Durch sein Interesse an Musik kam er in Kontakt mit jemanden, der älter und bereits in der Neonazi-Szene tätig war, der ihn auch dazu brachte, dort einzusteigen. Er selbst hat bei Demos mitgemacht, ist in der rechten Musikszene aufgetreten, hat bei Veranstaltungen Reden gehalten und in jungen Jahren eine eigene Jugendorganisation gegründet. Das hat ihm eine Art Respekt verschafft, den er als Heranwachsender kritiklos genossen hat.
Durch Gegenwind an seinem Studienort folgte dann mit einem Kumpel zusammen der Ausstieg, obwohl das nicht so einfach war und er sogar Morddrohungen erhielt. Warum?
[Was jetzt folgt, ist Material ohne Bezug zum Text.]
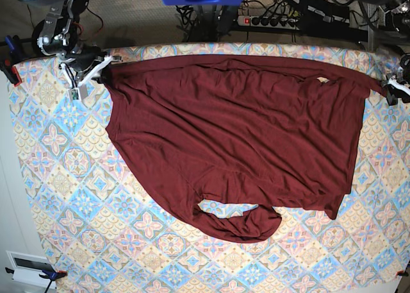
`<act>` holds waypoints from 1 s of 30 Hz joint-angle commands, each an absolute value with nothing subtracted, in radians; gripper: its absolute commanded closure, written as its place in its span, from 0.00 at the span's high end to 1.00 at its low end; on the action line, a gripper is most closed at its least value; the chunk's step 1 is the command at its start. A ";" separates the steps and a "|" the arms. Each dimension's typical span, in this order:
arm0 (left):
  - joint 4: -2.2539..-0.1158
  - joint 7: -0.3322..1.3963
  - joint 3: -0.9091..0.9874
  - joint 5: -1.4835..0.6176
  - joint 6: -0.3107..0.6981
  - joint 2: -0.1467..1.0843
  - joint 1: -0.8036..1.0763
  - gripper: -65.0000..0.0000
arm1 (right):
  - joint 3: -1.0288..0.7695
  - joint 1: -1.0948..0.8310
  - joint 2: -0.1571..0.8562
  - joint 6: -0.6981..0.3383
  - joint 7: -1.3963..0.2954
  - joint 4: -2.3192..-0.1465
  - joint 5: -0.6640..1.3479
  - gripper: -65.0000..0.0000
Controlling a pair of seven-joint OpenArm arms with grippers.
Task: Layout the t-shirt on the table in an organized manner, then fold the t-shirt properly
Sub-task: 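Hold the shirt edge taut between both grippers, laying it flat, then hold the shirt edge with the right gripper while the left gripper adjusts its grip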
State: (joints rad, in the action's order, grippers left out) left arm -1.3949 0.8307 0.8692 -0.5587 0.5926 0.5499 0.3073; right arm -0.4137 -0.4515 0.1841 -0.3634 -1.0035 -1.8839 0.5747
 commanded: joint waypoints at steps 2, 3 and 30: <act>-1.368 0.825 0.880 -0.564 0.590 0.576 0.302 0.60 | -0.418 -0.452 0.196 -0.367 -0.986 -1.903 0.587 0.00; -1.354 0.826 0.877 -0.556 0.590 0.576 0.294 0.61 | -0.418 -0.452 0.196 -0.367 -0.986 -1.903 0.587 0.00; -1.925 1.059 0.964 -1.064 0.618 0.567 0.472 0.00 | -0.420 -0.412 0.196 -0.367 -0.987 -1.899 0.585 0.00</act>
State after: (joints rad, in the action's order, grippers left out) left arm -1.9217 1.0756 0.9463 -1.0813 0.6254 0.5453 0.4660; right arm -0.4137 -0.4194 0.1825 -0.3637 -1.0134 -1.8812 0.5716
Seine eigenen Erwartungen wurden nicht erfüllt und da es nicht so lief, wie er es sich vorgestellt hatte, stellte er sich durch diesen Abstand die Frage, was er da überhaupt mache.
 
Durch Weißgerbers Vortrag bekamen wir Schüler einen anderen Einblick in die Neonazi-Szene. Keine Springerstiefel, kein primäres Ausländerboxen, kein Bedienen der Standardvorstellungen, wie ein Nazi ist oder aussieht und wie man einer wird. Sein Weg war ein anderer – ein Gefühl dafür, dass man ein guter Deutscher ist, ein Feindbild der „nicht guten“ Deutschen, ein Umdenken im Kleinen, ein sich Respekt verschaffen in einer von Unterordnung geprägten Umwelt, dazu ein Elitegefühl in der Schule, in der besten Klasse der besten Schulart zu sein, und dann eben die Mentoren, die Buddies, die gerade solche Jugendlichen auf der Suche in die Neonazi-Szene  anwerben und mitnehmen.  
Alle Fragen – auch private - wurden sehr ausführlich beantwortet. Abschließend bekamen die Schüler*innen noch den Auftrag, selbst aktiver zu werden und etwas zu unternehmen, wenn sie etwas störe, sei es in der Schule oder in der Politik. 

Denn: wer selbst aktiv wird, der braucht keine Mentoren, die einen vielleicht in die falsche Richtung mitnehmen.